Un passaggio che introduce anche una riflessione più ampia: “L’obiettivo è qualcosa di concreto, il sogno è qualcosa che ti spinge oltre. Magari non sai ancora come arrivarci, ma costruisci la strada giorno dopo giorno”. Infine, il rapporto con la piazza. Benvenuti non si sottrae: “Durante il periodo di sconfitte ho ricevuto tanti messaggi, li leggo tutti. Però ho visto anche un po’ di disfattismo”.
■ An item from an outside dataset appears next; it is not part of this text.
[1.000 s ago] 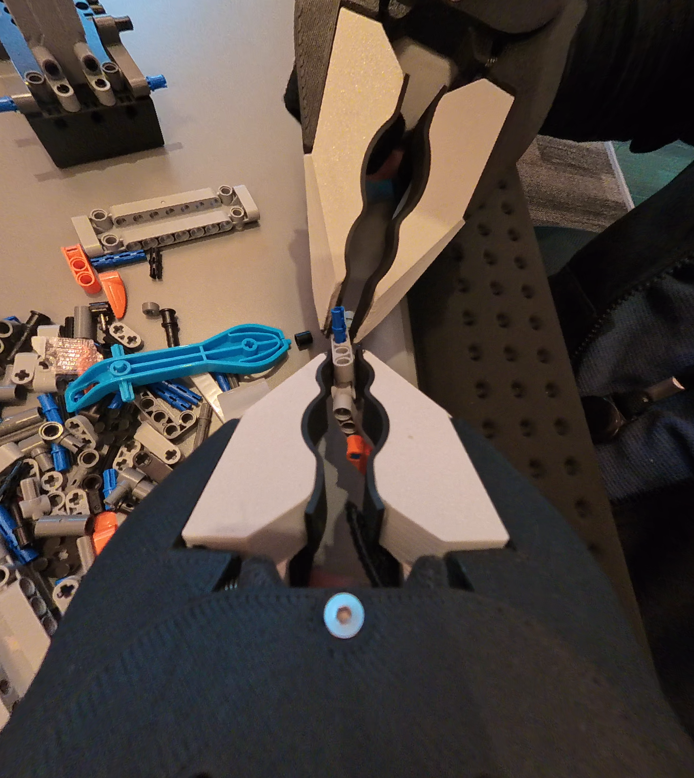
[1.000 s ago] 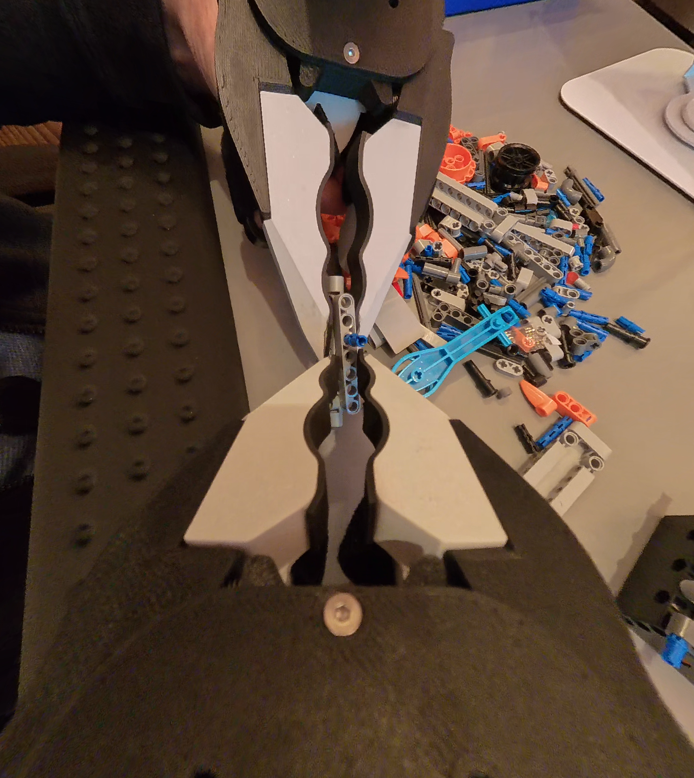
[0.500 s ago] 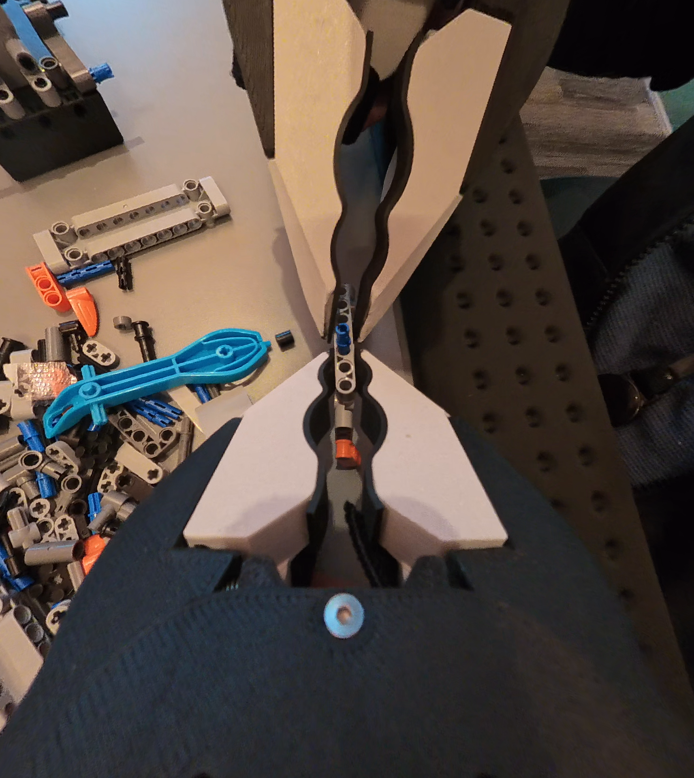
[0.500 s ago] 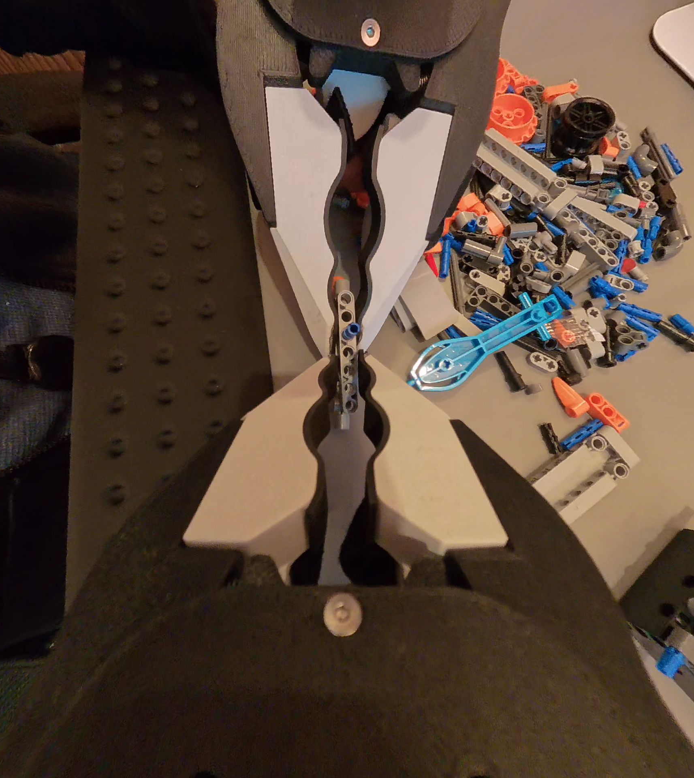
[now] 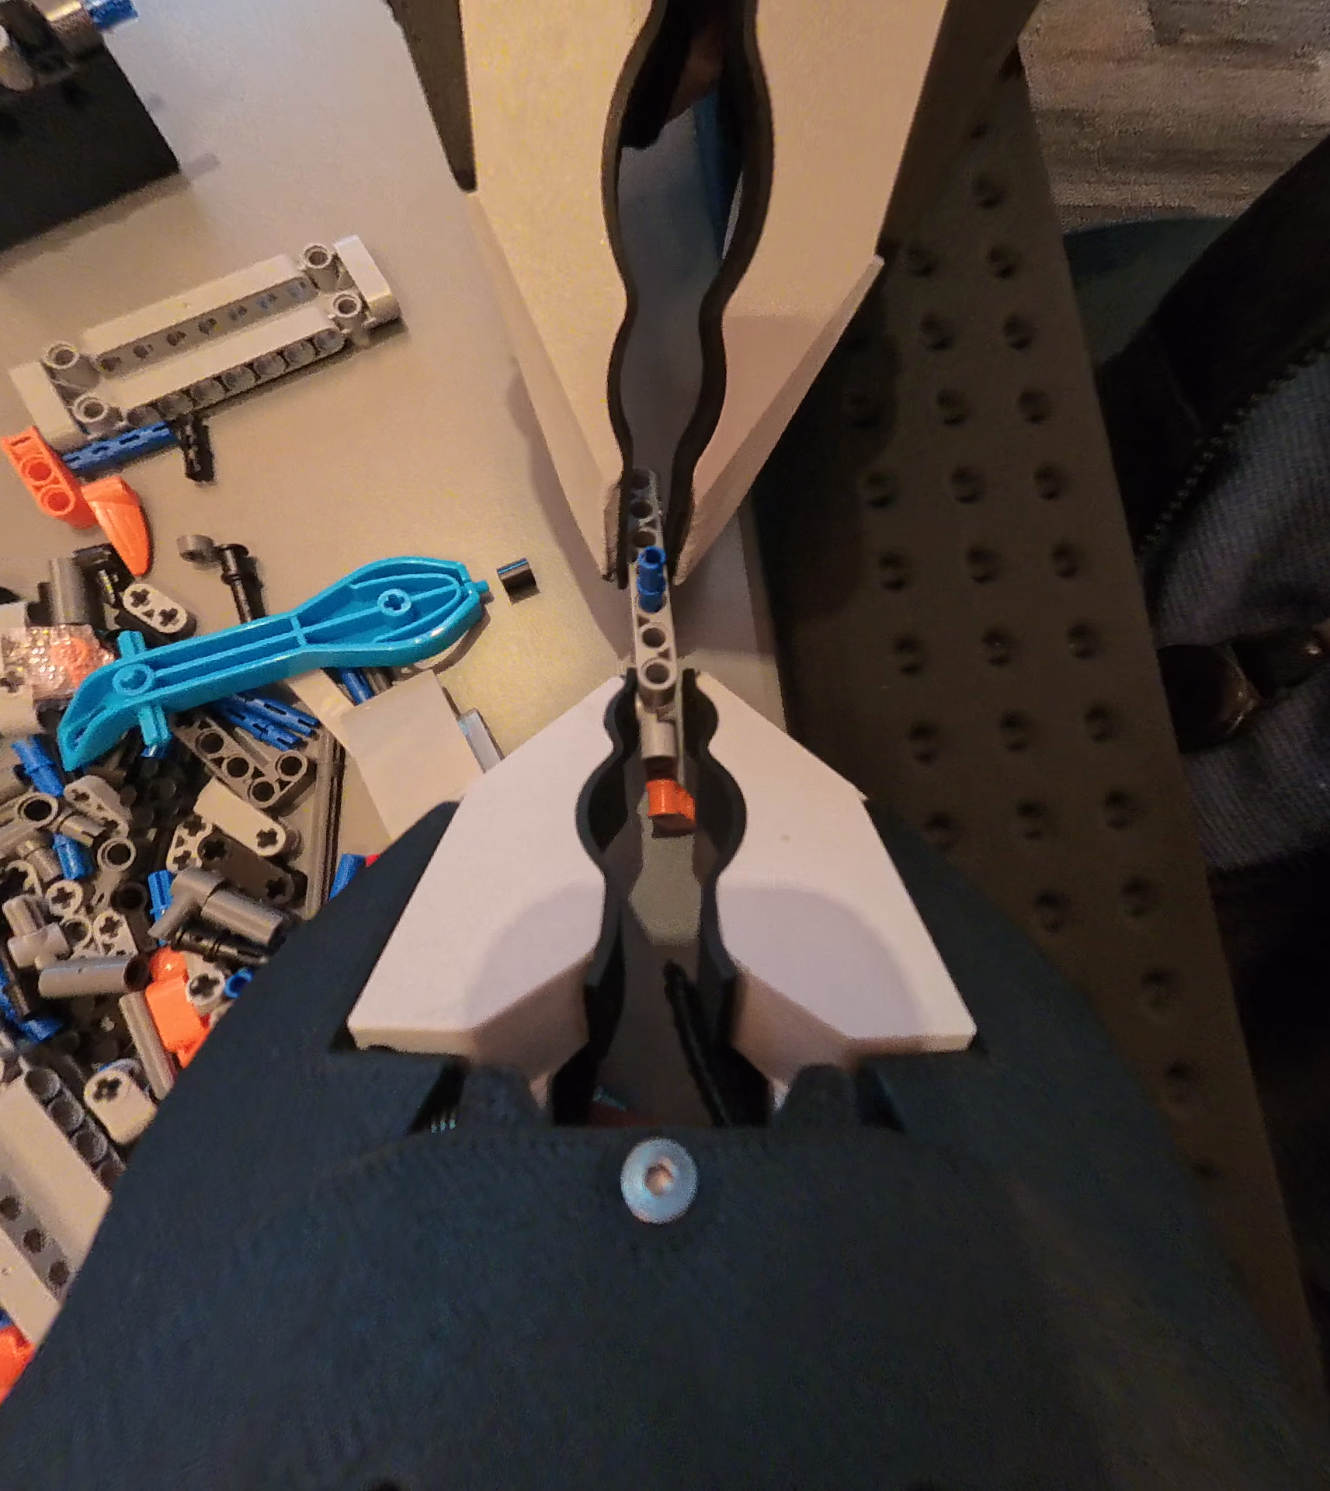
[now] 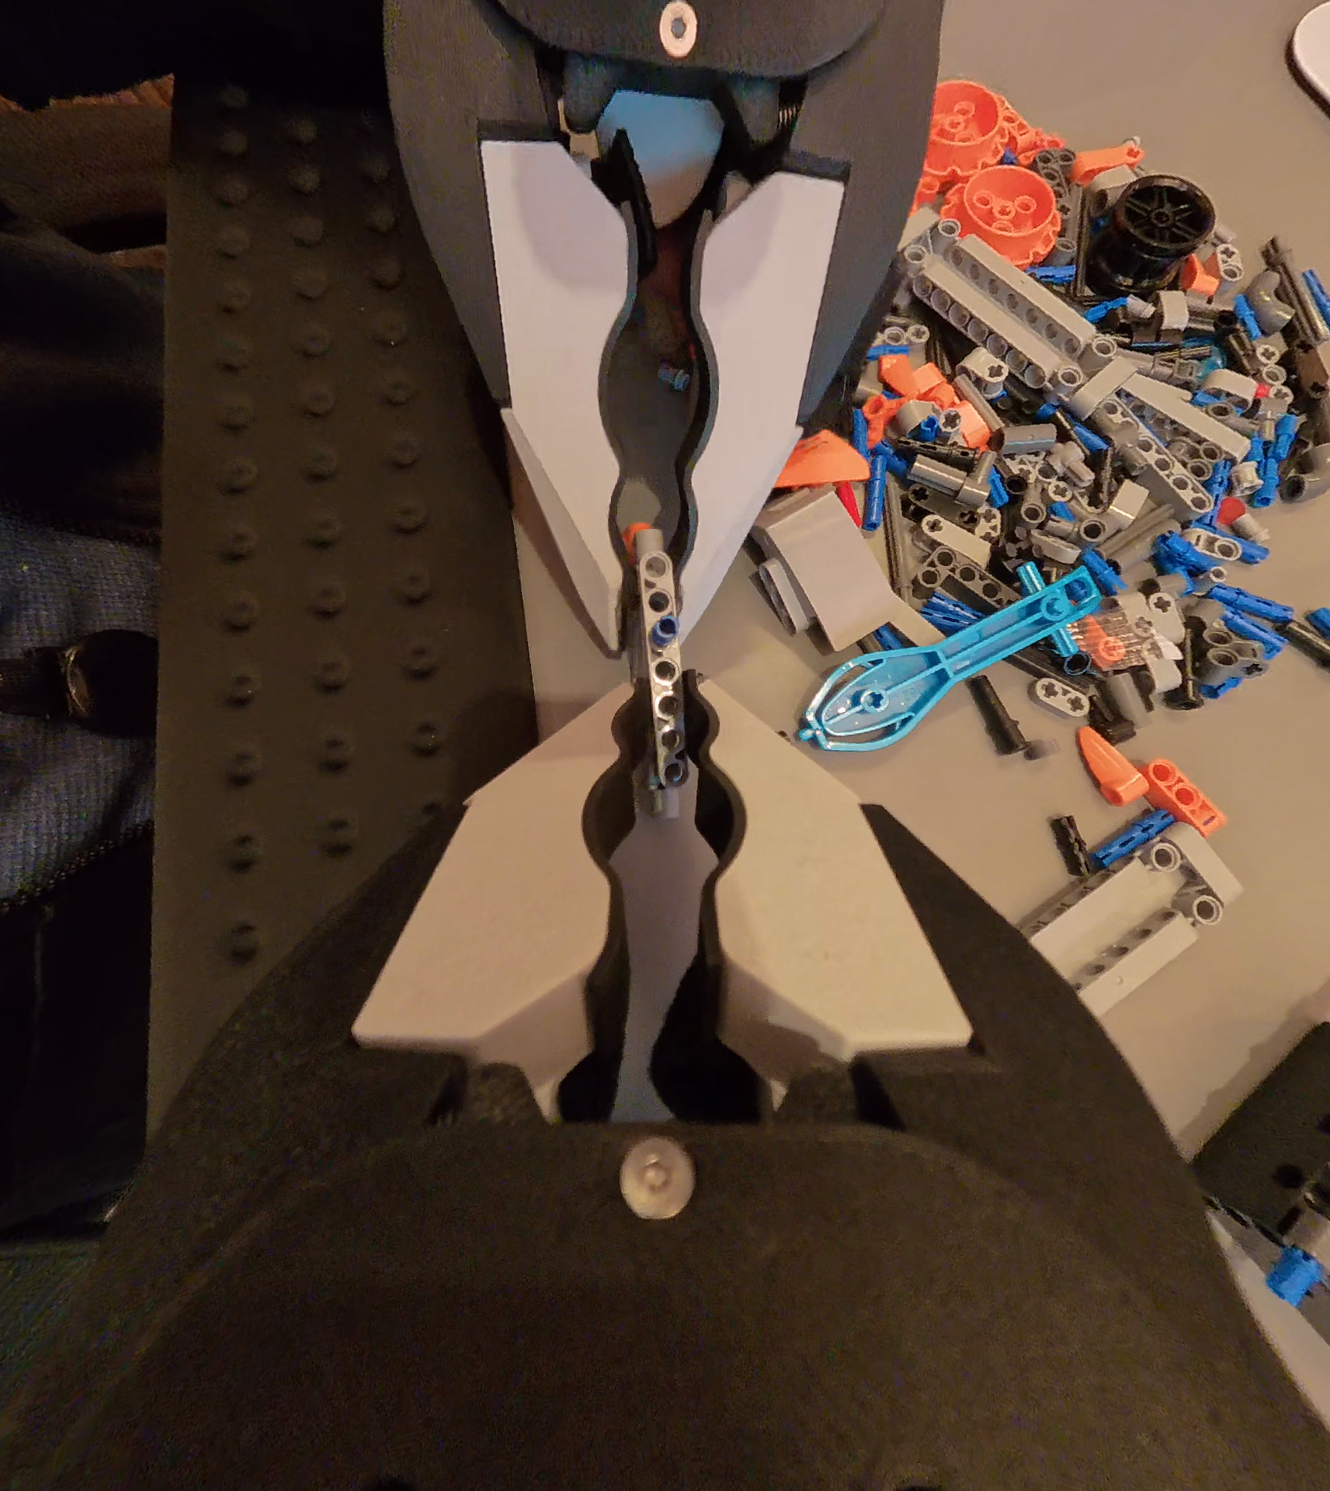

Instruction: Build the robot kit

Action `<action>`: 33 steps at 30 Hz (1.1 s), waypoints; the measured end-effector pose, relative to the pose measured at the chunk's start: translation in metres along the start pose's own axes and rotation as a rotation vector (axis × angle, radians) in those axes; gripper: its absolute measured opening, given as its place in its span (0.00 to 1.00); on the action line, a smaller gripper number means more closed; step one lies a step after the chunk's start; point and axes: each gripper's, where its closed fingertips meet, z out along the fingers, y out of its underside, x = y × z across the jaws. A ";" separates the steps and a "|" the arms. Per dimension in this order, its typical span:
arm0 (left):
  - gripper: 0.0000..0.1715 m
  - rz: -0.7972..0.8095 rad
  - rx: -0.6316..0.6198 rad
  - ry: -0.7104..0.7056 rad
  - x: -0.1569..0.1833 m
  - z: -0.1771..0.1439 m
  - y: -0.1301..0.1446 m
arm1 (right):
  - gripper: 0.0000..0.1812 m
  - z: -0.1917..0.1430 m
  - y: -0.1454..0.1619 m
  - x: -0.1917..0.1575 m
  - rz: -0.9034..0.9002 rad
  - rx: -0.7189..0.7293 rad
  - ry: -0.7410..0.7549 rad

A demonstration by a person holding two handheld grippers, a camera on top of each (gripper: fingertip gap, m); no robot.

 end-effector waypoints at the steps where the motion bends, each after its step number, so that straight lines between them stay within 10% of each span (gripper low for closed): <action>1: 0.04 0.004 0.000 -0.011 -0.001 -0.001 0.000 | 0.04 0.000 0.000 0.000 0.000 0.000 -0.002; 33: 0.03 -0.007 0.033 0.016 -0.003 0.001 -0.003 | 0.03 -0.002 -0.001 0.000 0.132 -0.039 -0.145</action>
E l’invito è chiaro: ”. Il finale è tutto sentimento: “Mi alzo la mattina e penso alla Libertas, lavoro per la Libertas, vado a letto e sogno la Libertas. È tutto per me”. Con uno sguardo che va oltre il presente: “In un anno abbiamo fatto passi enormi, sia con il maschile che con il femminile. Il futuro è roseo. Possiamo riportare la Libertas dove merita, al top del basket italiano”. E l’ultima chiamata al popolo amaranto: “Riempite i palazzetti, fate sentire il vostro calore. Il Palamacchia per le bimbe e il PalaModigliani per i ragazzi devono essere una bolgia. Insieme possiamo fare qualcosa di grande”.